Dental Problems

Lamination Techniques

ToothA various number of techniques have been used for the proper restoration of caries. Lamination techniques have been one among the best techniques for proper prevention and treatment of caries. In this article, there is a brief discussion on the clinical technique of lamination techniques. Let us examine them.

Lamination techniques:

There is a very significant relationship between the composite resins and glass ionomers and the most important factor is that they can be successfully combined so that the strength of one can be adequately compensate for the weakness of the other. Both are acceptably aesthetic but composite resin with present techniques will not bond adequately bong term to dentin. This applies particularly in deciduous teeth and must be regarded as a significant weakness.

On the other hand glass ionomer lacks fracture strength to the extent that it is limited in its ability to restore a marginal ridge which is under occlusal load. But with a little care the two materials can be united to the extent that they make a very useful combination and can thus offer sufficient longevity for the average restoration of reasonable dimension.

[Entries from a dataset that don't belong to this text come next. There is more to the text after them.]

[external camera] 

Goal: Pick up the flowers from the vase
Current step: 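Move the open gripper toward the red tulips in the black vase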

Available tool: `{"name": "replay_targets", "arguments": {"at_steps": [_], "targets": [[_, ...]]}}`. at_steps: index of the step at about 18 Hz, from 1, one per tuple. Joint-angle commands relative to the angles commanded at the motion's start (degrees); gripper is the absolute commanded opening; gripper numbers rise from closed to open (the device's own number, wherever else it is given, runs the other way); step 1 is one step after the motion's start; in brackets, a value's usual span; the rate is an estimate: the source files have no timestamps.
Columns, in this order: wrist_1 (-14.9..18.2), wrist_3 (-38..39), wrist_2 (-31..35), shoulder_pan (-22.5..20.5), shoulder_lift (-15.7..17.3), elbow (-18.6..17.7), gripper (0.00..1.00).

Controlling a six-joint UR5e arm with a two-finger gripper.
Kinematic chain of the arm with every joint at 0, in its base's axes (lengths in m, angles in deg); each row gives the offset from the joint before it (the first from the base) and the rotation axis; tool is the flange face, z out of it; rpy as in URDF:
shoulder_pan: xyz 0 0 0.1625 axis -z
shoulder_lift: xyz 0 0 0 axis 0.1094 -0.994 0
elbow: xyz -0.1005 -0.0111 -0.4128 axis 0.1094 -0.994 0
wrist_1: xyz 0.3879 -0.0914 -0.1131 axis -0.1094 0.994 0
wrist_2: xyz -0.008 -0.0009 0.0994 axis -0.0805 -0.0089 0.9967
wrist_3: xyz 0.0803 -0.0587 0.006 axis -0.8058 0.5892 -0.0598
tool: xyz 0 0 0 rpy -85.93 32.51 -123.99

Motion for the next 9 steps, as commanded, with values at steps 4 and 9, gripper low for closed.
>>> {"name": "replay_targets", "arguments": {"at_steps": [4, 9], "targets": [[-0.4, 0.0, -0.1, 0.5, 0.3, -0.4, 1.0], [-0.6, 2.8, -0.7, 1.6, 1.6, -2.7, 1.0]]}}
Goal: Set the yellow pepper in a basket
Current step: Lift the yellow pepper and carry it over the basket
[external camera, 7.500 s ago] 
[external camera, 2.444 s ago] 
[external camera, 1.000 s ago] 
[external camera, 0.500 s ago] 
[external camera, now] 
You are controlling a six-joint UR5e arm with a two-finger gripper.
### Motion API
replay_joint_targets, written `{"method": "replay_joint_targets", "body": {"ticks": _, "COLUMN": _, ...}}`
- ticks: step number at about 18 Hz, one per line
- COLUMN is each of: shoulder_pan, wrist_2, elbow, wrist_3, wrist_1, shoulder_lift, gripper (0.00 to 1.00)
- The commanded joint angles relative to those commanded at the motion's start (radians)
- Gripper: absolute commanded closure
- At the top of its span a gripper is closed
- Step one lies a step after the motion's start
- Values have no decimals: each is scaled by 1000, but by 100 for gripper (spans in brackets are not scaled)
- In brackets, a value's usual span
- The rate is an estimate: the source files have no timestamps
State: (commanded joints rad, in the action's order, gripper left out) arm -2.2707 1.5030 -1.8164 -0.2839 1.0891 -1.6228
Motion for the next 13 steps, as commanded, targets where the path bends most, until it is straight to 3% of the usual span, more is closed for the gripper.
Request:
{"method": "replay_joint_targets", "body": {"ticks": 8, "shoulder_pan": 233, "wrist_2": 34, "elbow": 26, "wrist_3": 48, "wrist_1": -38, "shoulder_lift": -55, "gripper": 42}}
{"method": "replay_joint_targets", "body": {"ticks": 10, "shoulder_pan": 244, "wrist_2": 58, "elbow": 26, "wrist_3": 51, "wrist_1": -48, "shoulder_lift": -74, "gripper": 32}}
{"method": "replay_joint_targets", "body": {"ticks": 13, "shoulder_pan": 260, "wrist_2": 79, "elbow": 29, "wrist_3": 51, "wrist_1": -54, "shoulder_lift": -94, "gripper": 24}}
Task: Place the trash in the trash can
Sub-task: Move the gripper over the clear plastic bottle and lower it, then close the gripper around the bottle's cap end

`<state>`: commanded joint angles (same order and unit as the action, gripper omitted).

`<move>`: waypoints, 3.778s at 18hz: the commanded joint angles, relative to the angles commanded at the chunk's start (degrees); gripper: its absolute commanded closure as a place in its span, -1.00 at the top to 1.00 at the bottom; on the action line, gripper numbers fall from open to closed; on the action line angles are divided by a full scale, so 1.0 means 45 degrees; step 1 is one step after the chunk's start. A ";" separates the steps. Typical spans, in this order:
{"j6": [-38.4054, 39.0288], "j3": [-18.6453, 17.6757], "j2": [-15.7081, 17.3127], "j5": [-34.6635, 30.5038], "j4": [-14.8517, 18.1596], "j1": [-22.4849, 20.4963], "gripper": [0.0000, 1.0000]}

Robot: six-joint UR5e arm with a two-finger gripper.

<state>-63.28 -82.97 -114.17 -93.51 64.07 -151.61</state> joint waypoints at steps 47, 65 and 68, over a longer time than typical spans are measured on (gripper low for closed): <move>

The technique for construction of a laminated restoration involves the use of a fast setting high strength glass ionomer as a base or dentin substitute, will allow for the development of a sound ion exchange union between the restoration and the dentin. Placement of the most wear resistant composite resin over this will provide an enamel replacement that is aesthetic and long lasting.

Clinical technique:

  • Prepare a conservative cavity such that the adhesive materials can support the undermined enamel.
  • Condition the cavity in preparation for the placement of glass ionomer.
  • For a proximal lesion place a short length of mylar strip as a matrix and support it gently with a wooden wedge.
  • Place the glass ionomer and tap it gently into place to ensure good adaptation of the cement to the floor of the cavity so that it will be free of porosity.
  • Allow the glass ionomer to set or if a resin modified material is being used, apply the activator light from different positions for at least 40 seconds.
  • The cavity can then be redesigned as a composite resin cavity taking into account the relative flexibility of this material along with its ability to unite with the glass ionomer.
  • The cavity must be at least 2.0mm deep, all enamel margins should be exposed so that the full micromechanical attachment if composite resin to enamel is available.
  • If the proximal box is so deep that there is no enamel at the gingival margin then leave the proximal floor as glass ionomer only.
  • Having prepared the cavity both the enamel and the glass ionomer should be etched with 37 percent orthophosphoric acid for 15 seconds only.
  • Wash the cavity thoroughly and dry lightly.
  • Now paint the entire cavity with a light coat of a resin enamel bond and then activate the area with light source.
  • The matrix system can now be repositioned as required and wedged tightly into place.
  • The composite resin can now be built incrementally taking care to add no more than 3.0 mm in depth in any increment.
  • Light activate each increment for at least 40 seconds and over build a little to allow for loss of bulk during contouring and polishing.
  • Following final contouring, light activate once more for at least 40 seconds to ensure a complete cure in depth.
  • The lamination techniques can be utilized for the reinforcement of any material that is regarded as insufficiently strong for a given situation.